Chime Setting

Where It All Goes Down

Swampsea, England, Early 20th Century

Tonight We're Gonna Party Like It's 1900 Something

Okay, so it's probably hard to imagine a time before lights and cars, but believe us when we say it wasn't really that long ago. Chime takes place during the exciting time period when many of the everyday conveniences we enjoy (lights in the house, a quick airplane ride to Disney World, a paperclip to hold your English essay together) are just starting to become possible.
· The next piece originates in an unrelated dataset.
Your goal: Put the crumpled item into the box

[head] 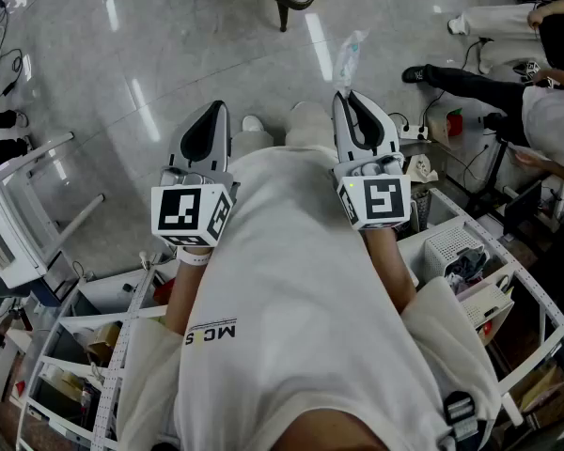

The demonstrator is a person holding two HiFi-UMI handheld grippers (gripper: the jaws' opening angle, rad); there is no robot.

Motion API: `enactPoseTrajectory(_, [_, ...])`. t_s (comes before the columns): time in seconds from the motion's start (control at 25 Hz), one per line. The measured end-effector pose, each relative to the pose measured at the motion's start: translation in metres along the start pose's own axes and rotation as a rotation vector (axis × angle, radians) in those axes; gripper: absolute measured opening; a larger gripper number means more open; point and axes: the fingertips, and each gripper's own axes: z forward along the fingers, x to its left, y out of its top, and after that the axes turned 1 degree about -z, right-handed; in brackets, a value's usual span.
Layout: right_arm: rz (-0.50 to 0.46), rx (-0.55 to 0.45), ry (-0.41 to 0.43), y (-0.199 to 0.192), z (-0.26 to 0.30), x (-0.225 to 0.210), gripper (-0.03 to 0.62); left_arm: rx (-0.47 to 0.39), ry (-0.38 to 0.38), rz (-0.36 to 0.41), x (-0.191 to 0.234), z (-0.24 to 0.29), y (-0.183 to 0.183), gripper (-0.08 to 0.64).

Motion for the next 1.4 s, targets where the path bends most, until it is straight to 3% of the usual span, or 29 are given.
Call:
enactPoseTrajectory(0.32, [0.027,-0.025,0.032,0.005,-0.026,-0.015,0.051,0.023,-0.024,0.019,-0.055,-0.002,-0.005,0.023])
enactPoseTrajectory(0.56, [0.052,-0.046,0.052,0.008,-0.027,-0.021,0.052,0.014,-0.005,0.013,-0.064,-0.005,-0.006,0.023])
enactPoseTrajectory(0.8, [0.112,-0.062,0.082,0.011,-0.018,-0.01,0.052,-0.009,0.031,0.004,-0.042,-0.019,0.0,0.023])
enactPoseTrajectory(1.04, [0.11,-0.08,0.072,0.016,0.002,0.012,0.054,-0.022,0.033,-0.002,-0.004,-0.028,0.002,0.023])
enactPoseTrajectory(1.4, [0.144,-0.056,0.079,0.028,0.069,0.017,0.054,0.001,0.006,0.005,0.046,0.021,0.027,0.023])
Set in the early 1900s, Briony's little town has still not seen many modern inventions. Briony and her fellow citizens of Swampsea have definitely heard of them, though, but because they live in a time before many of our everyday technologies are commonplace, the residents of Swampsea live a harder and simpler life. They still party at the Alehouse and get in trouble for sneaking out at night like the rest of us, but they don't get to beg mommy and daddy for a car on their sixteenth birthday, and they go to the bathroom in the dark (which is a bit scary if you ask us).

True Life: I Live in a British Swamp

Billingsley based her supernatural swampland on the British Fens, an area known for controversies around swamp life and drainage efforts. This means you, dear reader, get to witness a pretty cool (okay, and sometimes gross and scary) swamp where Horrors and spirits talk, attack, and ask politely to have stories written about them.

Not to be mistaken with a barren wasteland, Swampsea has a rich town life that centers around Hangman's Square (named conveniently after their practice of hanging witches) and the adult and teenage drinking spot (a.k.a. bar or club in our world), aptly called The Alehouse.

Briony's many swamp adventures include in depth descriptions of the oozing, swaying, pulling, crying, drifting, and killing that a swamp can do. Through her connection to the swamp and the spirits that inhabit it, we get to know the swamp as intimately as a Chime Child would.

From the forest—or the Slough—to the Flats, which are "all reeds and shallows" (4.25), to the Quicks that seem to be a dangerous "bit that likes to gobble you up" (4.28), Briony leads us through a swamp world full of Reed Spirits, Snickleways, Boggy Mun, Mucky Face, Dead Hand, and Bleeding Hearts. It's a good thing she takes the lead too, because we sure wouldn't understand what all these things are without her.